Effrontée et vénale ?… Elles se trompaient ; Paule n’était ni l’une ni l’autre, il n’y avait qu’à l’approcher quelques instants, qu’à examiner son beau visage d’une pureté idéale pour être convaincu de son innocence d’enfant. Ces grands yeux d’un bleu violet avaient une expression de candeur, on pourrait presque dire d’étonnement ingénu, qui donnaient à la jeune femme le charme si séduisant qui se dégageait de toute sa petite personne.

On ne pouvait pas non plus l’accuser de vénalité. Elle aimait l’argent naïvement, comme un enfant qui aime un jouet pour le plaisir qu’il procure. Habituée dès sa plus tendre jeunesse au luxe et à toutes les recherches du confort moderne, elle ne comprenait pas qu’on pût s’en passer ; il lui semblait aussi nécessaire à sa vie que l’air qu’elle respirait, et lorsqu’à la mort de ses parents elle en avait été privée soudain, elle avait trouvé très naturel d’accepter la main du riche industriel Wanel qui le lui procurait de nouveau. C’est en vain qu’on lui avait représenté la vulgarité de l’individu, qu’on lui avait parlé des bruits qui circulaient sur l’origine douteuse de son immense fortune, Paulette n’avait voulu rien écouter.

— Le monde est méchant, avait-elle répondu en hochant sa jolie tête blonde ; il critique tous ceux qu’il jalouse. Il est très bon ce M. Wanel de me proposer ainsi de l’épouser, moi qui n’ai pas un sou à lui apporter.
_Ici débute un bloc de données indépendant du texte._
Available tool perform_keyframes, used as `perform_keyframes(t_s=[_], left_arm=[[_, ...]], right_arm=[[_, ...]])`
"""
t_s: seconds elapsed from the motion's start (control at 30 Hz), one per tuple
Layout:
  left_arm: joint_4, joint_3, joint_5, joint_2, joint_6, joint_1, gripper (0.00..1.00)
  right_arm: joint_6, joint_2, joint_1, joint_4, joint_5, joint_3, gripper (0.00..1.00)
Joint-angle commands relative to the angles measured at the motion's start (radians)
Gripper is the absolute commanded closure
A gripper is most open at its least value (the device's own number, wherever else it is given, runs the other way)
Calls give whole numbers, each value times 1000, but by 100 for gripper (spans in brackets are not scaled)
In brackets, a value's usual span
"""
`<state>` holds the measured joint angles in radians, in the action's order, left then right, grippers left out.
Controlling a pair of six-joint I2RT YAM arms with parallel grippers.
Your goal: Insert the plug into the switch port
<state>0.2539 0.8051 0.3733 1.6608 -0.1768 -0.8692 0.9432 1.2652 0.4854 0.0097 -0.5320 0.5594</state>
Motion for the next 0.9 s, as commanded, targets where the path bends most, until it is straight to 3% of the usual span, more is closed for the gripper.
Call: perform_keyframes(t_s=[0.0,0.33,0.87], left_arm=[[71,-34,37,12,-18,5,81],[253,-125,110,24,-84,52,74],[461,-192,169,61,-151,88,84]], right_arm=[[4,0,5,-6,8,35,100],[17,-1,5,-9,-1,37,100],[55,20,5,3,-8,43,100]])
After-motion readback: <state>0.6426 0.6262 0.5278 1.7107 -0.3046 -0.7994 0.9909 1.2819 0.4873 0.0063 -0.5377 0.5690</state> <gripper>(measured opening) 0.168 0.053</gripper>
J’aime mieux être sa femme et partager sa fortune que de rester chez un vieil oncle bougon qui ne veut même pas me donner une robe, qui me reproche ma gourmandise lorsque j’achète un gâteau de deux sous, et me gronde pendant une heure quand je donne cinquante centimes aux pauvres !

Certes, elle était frivole, la jolie Paulette, mais pouvait-il en être autrement avec une mère aussi mondaine que la sienne, dont la vie se passait en visites, en bals, et qui n’avait qu’une pensée : briller, toujours briller.

Lorsqu’elle était enfant et que Mme de Neufmoulins, avant de partir pour un bal, venait comme une apparition dans la chambre de la petite pour l’embrasser à la hâte, Paulette, qui contemplait en une sorte de ravissement la belle créature en toilette éblouissante, les épaules nues couvertes de pierreries, Paulette rêvait déjà fêtes et parures, et elle s’endormait en faisant cette naïve prière : « Mon Dieu, faites-moi grandir bien vite pour que je puisse aller au bal ! Faites surtout que je sois aussi belle que maman ! »

La prière semblait avoir été pleinement exaucée : la fille avait hérité de la beauté et aussi de la frivolité de sa mère.